From 0a2aef720c2a5818997db10cd916d839572382c3 Mon Sep 17 00:00:00 2001
From: Gabo <gabriel.piles.glez@gmail.com>
Date: Fri, 1 Nov 2024 14:15:59 +0100
Subject: [PATCH] Remove unnecessary classes

---
 pyproject.toml                                |  4 ++--
 requirements.txt                              |  2 +-
 .../TrainableEntityExtractor.py               |  8 ++++----
 .../data/ExtractionTask.py                    |  8 --------
 .../data/LogSeverity.py                       |  6 ++++++
 .../data/LogsMessage.py                       | 19 -------------------
 .../data/Options.py                           |  9 ---------
 src/trainable_entity_extractor/data/Params.py | 10 ----------
 .../data/ResultsMessage.py                    | 16 ----------------
 .../extractors/ToTextExtractor.py             |  4 ++--
 .../PdfToMultiOptionExtractor.py              |  4 ++--
 src/trainable_entity_extractor/send_logs.py   |  6 +++---
 12 files changed, 20 insertions(+), 76 deletions(-)

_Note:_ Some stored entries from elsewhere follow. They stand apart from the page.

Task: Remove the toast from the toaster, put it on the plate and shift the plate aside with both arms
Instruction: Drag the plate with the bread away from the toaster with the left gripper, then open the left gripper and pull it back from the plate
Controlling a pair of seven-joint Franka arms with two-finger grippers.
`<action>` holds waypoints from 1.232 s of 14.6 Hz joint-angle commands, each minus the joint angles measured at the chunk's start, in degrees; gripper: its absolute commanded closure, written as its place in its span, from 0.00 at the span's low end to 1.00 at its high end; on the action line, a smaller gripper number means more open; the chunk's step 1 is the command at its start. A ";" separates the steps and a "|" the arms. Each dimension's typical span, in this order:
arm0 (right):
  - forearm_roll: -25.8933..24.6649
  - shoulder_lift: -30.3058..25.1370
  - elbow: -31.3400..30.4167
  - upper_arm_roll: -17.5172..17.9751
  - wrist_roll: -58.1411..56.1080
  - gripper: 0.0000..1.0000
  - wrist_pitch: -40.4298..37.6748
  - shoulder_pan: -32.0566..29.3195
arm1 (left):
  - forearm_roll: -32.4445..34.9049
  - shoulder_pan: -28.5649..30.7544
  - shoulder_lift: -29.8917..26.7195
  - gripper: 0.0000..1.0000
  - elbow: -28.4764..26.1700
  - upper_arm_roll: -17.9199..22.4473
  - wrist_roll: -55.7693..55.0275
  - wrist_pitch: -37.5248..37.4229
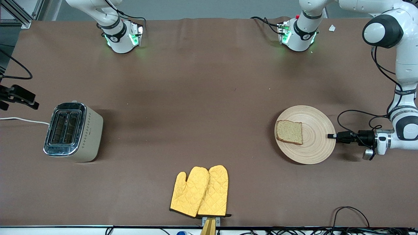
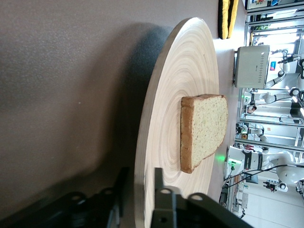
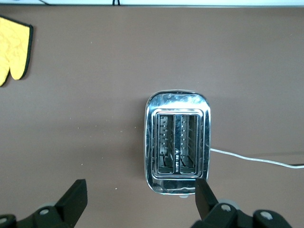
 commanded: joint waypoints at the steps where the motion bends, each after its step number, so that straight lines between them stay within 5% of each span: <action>1: -0.88 -1.01 -0.60 0.67 -0.45 0.00 -0.25 -0.93 | 2.18 -1.65 -0.45 0.00 3.23 1.98 -0.88 -1.34; 8: -0.80 -1.10 -0.60 0.76 -0.46 0.00 -1.04 -0.93 | 20.02 -16.67 -12.83 0.00 14.57 2.08 -11.59 -1.25; 13: -0.62 -1.01 -0.60 0.67 -0.98 0.00 -1.04 -0.93 | 31.80 -27.31 -24.51 0.00 14.58 2.16 -25.87 -0.90; 18: -0.18 -1.01 -0.52 0.67 -1.16 0.00 -0.95 -1.36 | 39.03 -29.00 -36.99 0.00 12.74 1.20 -37.69 -3.86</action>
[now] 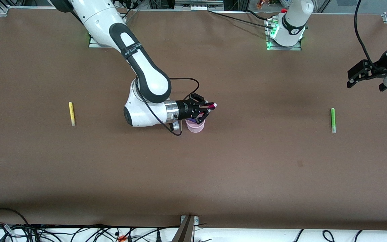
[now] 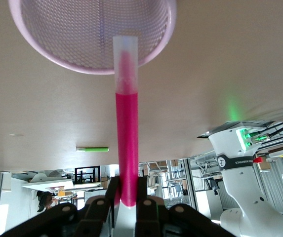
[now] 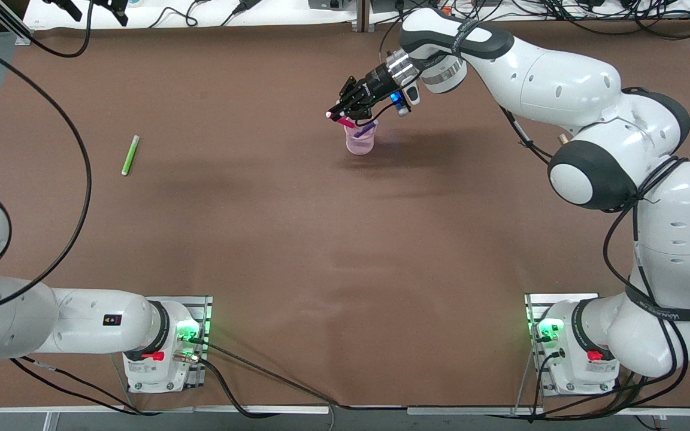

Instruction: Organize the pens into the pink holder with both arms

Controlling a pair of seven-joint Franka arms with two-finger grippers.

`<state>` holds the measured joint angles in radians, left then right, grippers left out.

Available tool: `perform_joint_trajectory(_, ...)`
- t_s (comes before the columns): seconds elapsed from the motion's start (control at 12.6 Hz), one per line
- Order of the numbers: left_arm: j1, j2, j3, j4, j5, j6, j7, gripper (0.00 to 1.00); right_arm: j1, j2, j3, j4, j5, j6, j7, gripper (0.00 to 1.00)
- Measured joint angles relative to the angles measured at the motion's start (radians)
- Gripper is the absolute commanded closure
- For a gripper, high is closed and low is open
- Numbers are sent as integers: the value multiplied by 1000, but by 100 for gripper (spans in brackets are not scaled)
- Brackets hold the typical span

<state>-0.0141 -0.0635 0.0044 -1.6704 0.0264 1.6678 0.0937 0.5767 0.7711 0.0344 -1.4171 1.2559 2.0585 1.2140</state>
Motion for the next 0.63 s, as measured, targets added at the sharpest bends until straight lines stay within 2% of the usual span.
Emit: perform_joint_trajectory(0.63,0,-2,1,-23,0,18,-8,0,-23,43,-3,-4,84,-3,-139,100)
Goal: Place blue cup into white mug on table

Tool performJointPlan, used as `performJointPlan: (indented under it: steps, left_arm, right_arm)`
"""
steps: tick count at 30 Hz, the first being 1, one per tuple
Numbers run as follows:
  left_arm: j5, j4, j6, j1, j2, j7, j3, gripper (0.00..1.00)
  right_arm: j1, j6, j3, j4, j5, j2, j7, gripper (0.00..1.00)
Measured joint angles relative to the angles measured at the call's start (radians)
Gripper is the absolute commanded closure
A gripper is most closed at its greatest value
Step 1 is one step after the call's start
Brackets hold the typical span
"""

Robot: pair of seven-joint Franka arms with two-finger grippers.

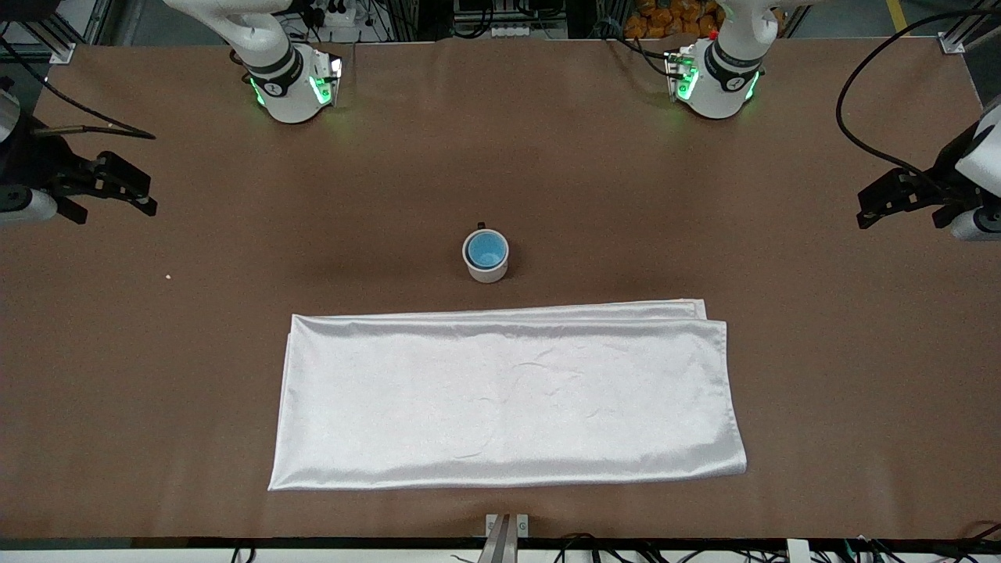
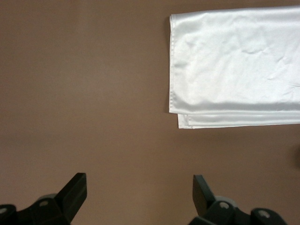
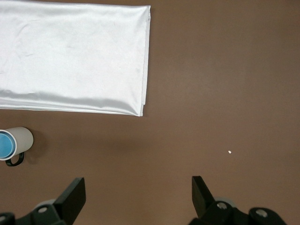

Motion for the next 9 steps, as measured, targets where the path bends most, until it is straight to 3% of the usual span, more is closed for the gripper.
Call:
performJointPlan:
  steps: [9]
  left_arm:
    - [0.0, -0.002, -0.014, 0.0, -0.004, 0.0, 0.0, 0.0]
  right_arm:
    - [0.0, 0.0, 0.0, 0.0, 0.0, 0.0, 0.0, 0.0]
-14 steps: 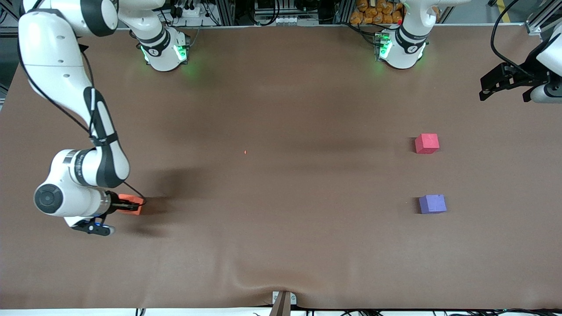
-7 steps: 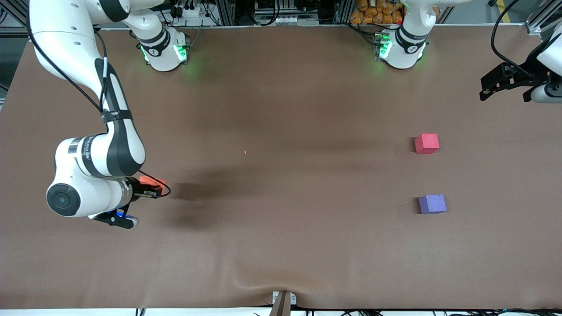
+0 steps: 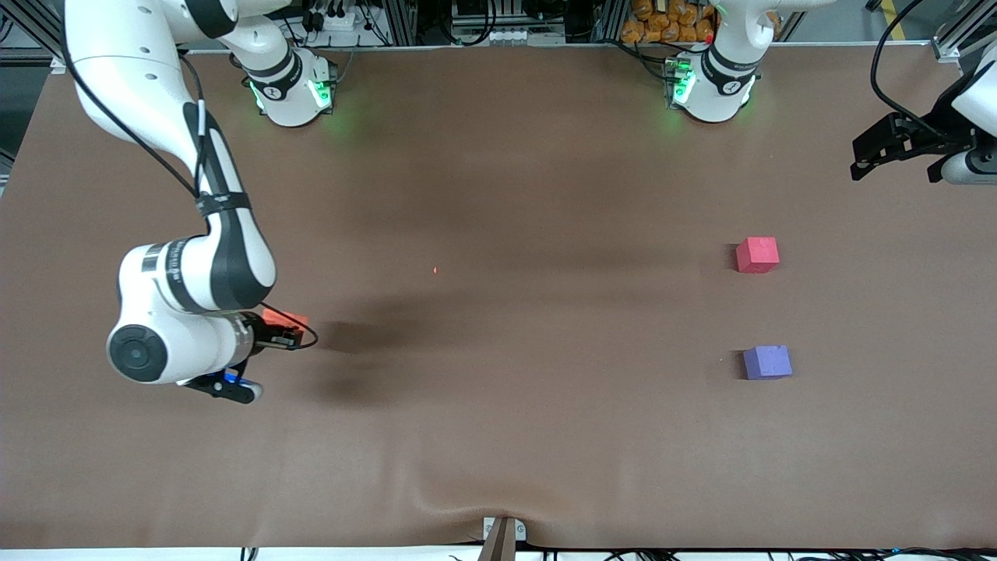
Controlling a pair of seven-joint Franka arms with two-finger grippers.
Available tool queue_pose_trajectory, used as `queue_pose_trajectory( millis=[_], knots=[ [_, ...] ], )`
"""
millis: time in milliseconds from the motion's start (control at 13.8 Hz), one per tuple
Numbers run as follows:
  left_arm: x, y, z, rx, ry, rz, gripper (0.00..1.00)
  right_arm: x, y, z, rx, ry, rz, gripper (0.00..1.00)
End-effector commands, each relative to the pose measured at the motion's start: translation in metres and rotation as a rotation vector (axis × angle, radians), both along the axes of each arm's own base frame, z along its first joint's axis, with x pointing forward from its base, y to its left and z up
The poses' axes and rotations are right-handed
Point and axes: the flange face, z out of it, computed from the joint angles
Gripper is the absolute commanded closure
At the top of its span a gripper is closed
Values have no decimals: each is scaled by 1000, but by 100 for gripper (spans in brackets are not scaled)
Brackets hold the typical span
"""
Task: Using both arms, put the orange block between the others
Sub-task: 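Carry the orange cube with the right gripper toward the table middle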
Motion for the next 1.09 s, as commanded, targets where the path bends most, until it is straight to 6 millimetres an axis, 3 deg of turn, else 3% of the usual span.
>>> queue_pose_trajectory(
  millis=[0,434,797,1014],
  knots=[
    [6,0,-1,2,-9,-22,0,-13,63,3,19,6,28,96],
    [10,0,-6,2,-1,-19,0,-50,195,5,167,-30,48,97],
    [10,0,-6,2,-2,-21,0,-69,258,-14,205,-118,92,97],
    [9,-4,-9,3,7,-20,0,-92,298,-52,184,-119,123,97]
  ],
)
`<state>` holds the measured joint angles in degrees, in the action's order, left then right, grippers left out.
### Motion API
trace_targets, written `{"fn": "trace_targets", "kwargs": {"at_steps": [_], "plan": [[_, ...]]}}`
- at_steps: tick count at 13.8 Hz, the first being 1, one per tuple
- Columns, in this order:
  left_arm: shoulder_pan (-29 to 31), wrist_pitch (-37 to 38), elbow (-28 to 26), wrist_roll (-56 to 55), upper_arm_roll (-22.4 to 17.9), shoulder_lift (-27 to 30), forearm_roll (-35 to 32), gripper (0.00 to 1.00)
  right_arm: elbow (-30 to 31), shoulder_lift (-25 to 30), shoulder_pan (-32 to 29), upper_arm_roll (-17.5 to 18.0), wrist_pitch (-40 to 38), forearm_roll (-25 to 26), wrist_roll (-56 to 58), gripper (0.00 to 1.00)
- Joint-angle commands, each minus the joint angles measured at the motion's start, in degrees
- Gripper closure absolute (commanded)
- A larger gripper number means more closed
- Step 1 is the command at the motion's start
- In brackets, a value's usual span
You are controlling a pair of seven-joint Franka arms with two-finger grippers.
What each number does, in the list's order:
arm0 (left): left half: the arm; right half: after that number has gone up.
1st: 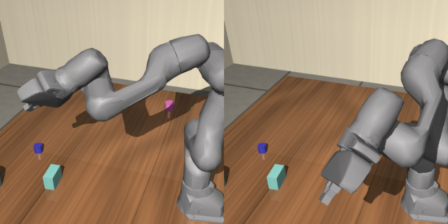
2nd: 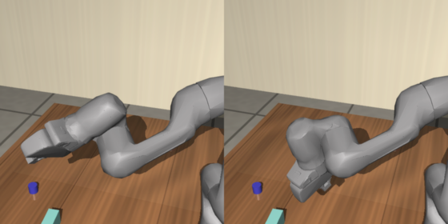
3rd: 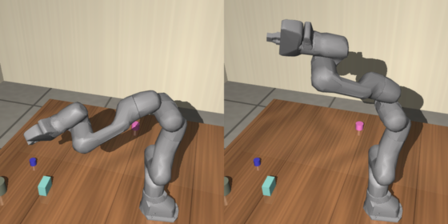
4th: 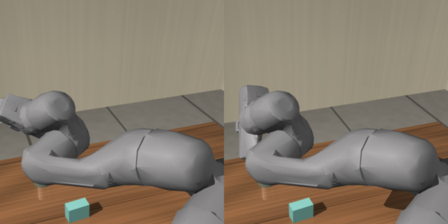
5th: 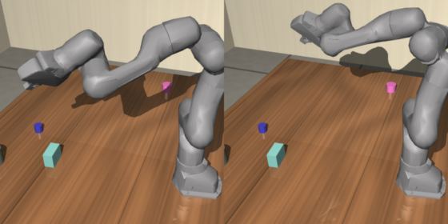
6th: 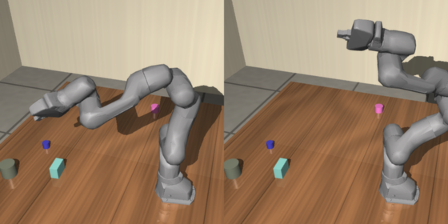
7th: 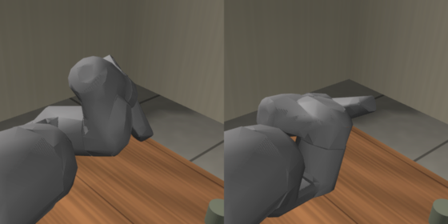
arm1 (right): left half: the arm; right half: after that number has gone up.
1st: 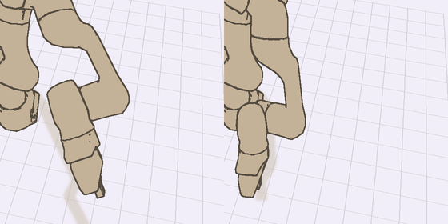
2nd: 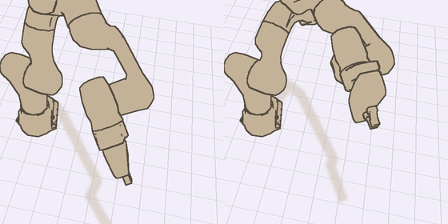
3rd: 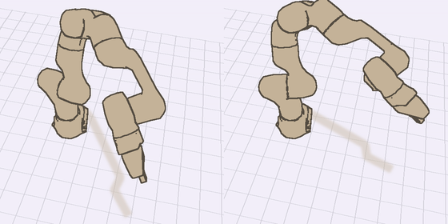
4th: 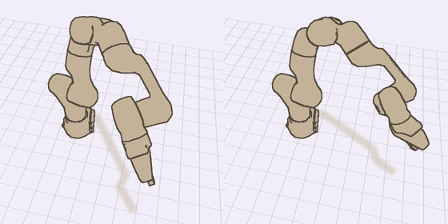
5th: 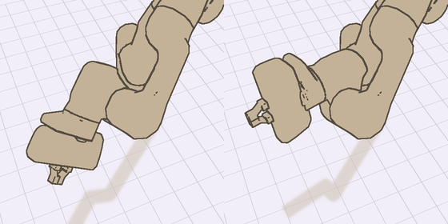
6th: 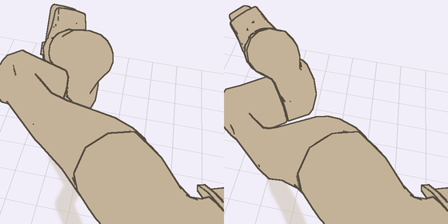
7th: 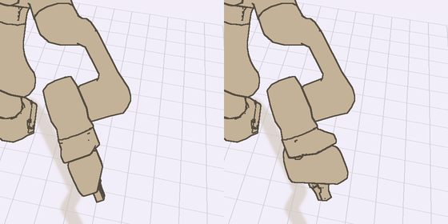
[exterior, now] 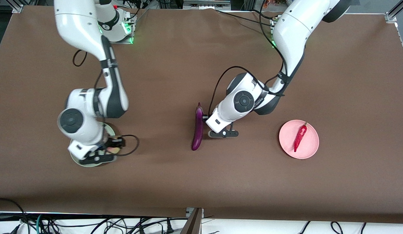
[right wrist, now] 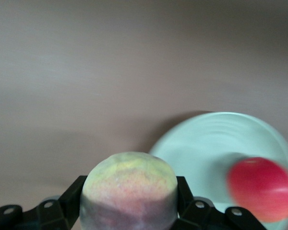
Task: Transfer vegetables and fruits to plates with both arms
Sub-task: 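Carry the peach to the green plate and the eggplant toward the pink plate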
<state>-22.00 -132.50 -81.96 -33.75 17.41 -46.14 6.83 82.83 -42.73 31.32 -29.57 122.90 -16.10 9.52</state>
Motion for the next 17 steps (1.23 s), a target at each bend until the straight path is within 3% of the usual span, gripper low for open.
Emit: {"fn": "trace_targets", "kwargs": {"at_steps": [1, 6, 8, 9, 11, 12, 13, 14, 15, 17], "plan": [[-2.51, -0.92, 5.04, -0.70, -0.97, -3.42, 0.99, 0.40, 0.31, -0.51, -4.59, 0.82, -0.47, -0.52, 6.37, 0.91], [-8.22, -6.70, 6.99, -2.54, -3.60, -8.34, 0.29, 0.36, 0.75, -2.80, -4.95, 1.43, -0.38, -1.22, 6.13, 0.90], [-12.17, -7.25, 6.99, -3.43, -8.25, -8.70, 0.38, 0.37, 0.84, -3.50, -4.95, 1.88, 0.15, -1.74, 6.04, 0.90], [-12.89, -7.25, 6.99, -3.69, -8.88, -8.70, 0.38, 0.47, 0.84, -4.11, -5.04, 1.97, 0.15, -2.70, 6.04, 0.90], [-12.55, -7.25, 6.99, -3.52, -8.89, -8.44, 0.29, 0.92, 0.92, -5.34, -5.12, 1.97, 0.15, -2.98, 6.21, 0.89], [-12.20, -7.07, 6.99, -3.25, -8.89, -8.26, 0.29, 1.00, 0.93, -5.61, -5.12, 1.97, 0.06, -3.24, 6.21, 0.87], [-11.41, -6.72, 7.07, -2.99, -8.89, -7.91, 0.20, 1.00, 0.93, -5.61, -5.21, 1.97, -0.03, -3.33, 6.12, 0.75], [-10.18, -6.72, 6.99, -1.94, -8.98, -7.47, 0.11, 1.00, 0.75, -5.53, -5.30, 1.97, -0.20, -3.33, 6.12, 0.29], [-8.43, -6.20, 6.46, 0.07, -8.89, -6.86, 0.11, 1.00, 0.31, -5.18, -5.21, 1.88, -0.38, -3.24, 6.47, 0.00], [-5.62, 0.36, 6.28, 2.89, -8.80, -4.23, 0.20, 1.00, 0.05, -3.78, -5.21, 1.53, -0.64, -3.24, 6.74, 0.00]]}}
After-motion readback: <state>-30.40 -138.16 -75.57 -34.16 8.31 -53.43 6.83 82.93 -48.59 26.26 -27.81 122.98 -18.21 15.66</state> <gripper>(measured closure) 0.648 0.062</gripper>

 delete mode 100644 src/trainable_entity_extractor/data/ExtractionTask.py
 create mode 100644 src/trainable_entity_extractor/data/LogSeverity.py
 delete mode 100644 src/trainable_entity_extractor/data/LogsMessage.py
 delete mode 100644 src/trainable_entity_extractor/data/Options.py
 delete mode 100644 src/trainable_entity_extractor/data/Params.py
 delete mode 100644 src/trainable_entity_extractor/data/ResultsMessage.py

diff --git a/pyproject.toml b/pyproject.toml
index 365d8f9..f07dbc1 100644
--- a/pyproject.toml
+++ b/pyproject.toml
@@ -1,12 +1,12 @@
 [project]
 name = "trainable-entity-extractor"
-version = "2024.11.1.5003"
+version = "2024.11.1.5004"
 description = "This tool is a trainable text/PDF to entity extractor"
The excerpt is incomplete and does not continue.